REQUIRED WORK ▸
Look through the entries below and extract exactly the lines from the one containing "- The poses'" through the one containing "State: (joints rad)", ends included.

DATASET CONTENT ▸
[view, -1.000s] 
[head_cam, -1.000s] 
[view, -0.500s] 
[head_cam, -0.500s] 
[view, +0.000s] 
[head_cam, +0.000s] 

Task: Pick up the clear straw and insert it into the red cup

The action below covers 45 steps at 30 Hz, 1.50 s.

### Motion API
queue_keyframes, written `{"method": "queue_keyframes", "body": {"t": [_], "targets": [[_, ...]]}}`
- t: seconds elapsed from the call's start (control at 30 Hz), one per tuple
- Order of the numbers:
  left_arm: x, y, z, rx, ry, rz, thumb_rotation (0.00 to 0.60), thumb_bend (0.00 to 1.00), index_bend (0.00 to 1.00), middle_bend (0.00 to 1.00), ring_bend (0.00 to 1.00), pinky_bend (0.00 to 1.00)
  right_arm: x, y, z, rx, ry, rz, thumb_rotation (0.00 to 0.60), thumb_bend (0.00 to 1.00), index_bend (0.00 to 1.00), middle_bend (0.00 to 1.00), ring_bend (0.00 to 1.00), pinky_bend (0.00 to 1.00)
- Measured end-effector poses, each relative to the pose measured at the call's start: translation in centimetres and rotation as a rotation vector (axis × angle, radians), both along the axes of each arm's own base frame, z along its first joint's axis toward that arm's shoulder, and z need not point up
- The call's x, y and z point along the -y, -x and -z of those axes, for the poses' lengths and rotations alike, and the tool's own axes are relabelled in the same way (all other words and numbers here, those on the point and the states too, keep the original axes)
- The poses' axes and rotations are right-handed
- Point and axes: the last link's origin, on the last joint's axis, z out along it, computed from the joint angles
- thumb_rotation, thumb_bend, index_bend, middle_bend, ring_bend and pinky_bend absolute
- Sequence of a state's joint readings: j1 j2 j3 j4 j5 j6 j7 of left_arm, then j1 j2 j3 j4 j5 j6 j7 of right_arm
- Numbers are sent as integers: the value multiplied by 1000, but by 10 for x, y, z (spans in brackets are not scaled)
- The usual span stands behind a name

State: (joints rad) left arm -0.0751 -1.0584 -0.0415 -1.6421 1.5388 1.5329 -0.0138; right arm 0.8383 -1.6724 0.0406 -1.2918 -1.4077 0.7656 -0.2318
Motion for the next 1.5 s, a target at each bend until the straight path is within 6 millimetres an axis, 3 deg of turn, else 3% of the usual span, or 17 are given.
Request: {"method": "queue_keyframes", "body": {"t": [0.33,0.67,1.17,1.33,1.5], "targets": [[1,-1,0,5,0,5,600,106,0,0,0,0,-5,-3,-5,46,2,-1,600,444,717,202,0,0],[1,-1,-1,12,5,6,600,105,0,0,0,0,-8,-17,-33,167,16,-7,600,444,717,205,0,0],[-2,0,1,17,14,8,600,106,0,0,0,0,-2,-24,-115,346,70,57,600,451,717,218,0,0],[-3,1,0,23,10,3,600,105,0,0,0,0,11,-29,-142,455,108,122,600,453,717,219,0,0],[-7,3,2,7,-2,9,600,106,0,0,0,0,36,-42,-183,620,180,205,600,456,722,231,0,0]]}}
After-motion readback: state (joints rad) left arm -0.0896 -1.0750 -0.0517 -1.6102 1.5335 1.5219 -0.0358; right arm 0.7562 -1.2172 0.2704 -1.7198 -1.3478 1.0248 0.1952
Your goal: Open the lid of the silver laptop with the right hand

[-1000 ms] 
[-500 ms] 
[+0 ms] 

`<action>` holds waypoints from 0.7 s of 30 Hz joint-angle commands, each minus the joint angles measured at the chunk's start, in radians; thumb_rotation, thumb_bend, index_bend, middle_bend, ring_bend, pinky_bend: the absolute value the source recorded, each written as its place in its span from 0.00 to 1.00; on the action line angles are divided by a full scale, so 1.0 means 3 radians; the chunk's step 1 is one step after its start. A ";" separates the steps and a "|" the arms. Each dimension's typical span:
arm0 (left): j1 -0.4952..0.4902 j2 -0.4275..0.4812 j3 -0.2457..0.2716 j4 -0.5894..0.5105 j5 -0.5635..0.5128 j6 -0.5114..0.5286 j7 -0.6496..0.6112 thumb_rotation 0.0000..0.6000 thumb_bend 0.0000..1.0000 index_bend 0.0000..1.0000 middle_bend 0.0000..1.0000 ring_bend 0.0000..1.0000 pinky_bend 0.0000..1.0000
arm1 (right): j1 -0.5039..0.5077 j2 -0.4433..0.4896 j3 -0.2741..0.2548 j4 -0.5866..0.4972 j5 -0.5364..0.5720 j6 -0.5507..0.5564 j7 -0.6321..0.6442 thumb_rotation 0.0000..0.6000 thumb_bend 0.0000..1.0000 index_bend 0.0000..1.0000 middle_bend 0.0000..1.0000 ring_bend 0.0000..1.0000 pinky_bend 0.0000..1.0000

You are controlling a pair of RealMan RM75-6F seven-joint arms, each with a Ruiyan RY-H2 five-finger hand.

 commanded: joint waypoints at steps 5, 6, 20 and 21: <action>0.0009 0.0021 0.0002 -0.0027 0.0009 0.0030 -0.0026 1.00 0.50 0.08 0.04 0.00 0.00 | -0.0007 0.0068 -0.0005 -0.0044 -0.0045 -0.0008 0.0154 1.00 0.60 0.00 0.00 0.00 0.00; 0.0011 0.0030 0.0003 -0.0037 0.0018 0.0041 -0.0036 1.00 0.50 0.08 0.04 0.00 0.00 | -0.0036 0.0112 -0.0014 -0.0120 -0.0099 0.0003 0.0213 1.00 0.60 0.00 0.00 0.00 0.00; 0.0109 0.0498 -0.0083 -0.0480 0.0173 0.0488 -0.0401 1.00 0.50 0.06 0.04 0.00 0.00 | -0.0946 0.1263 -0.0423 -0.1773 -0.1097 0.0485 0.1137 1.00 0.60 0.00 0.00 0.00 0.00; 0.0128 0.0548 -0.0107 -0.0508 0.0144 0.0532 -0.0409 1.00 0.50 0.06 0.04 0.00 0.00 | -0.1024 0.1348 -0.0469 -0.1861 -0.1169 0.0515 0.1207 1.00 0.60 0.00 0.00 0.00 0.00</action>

SOLUTION FOR THIS EXERCISE ▸
- The poses' axes and rotations are right-handed
- Point and axes: the last link's origin, on the last joint's axis, z out along it, computed from the joint angles
- thumb_rotation, thumb_bend, index_bend, middle_bend, ring_bend and pinky_bend absolute
- Sequence of a state's joint readings: j1 j2 j3 j4 j5 j6 j7 of left_arm, then j1 j2 j3 j4 j5 j6 j7 of right_arm
- Numbers are sent as integers: the value multiplied by 1000, but by 10 for x, y, z (spans in brackets are not scaled)
- The usual span stands behind a name

State: (joints rad) left arm -0.0751 -1.0584 -0.0415 -1.6421 1.5388 1.5329 -0.0138; right arm 0.8383 -1.6724 0.0406 -1.2918 -1.4077 0.7656 -0.2318

Nothing remains to be added to the response.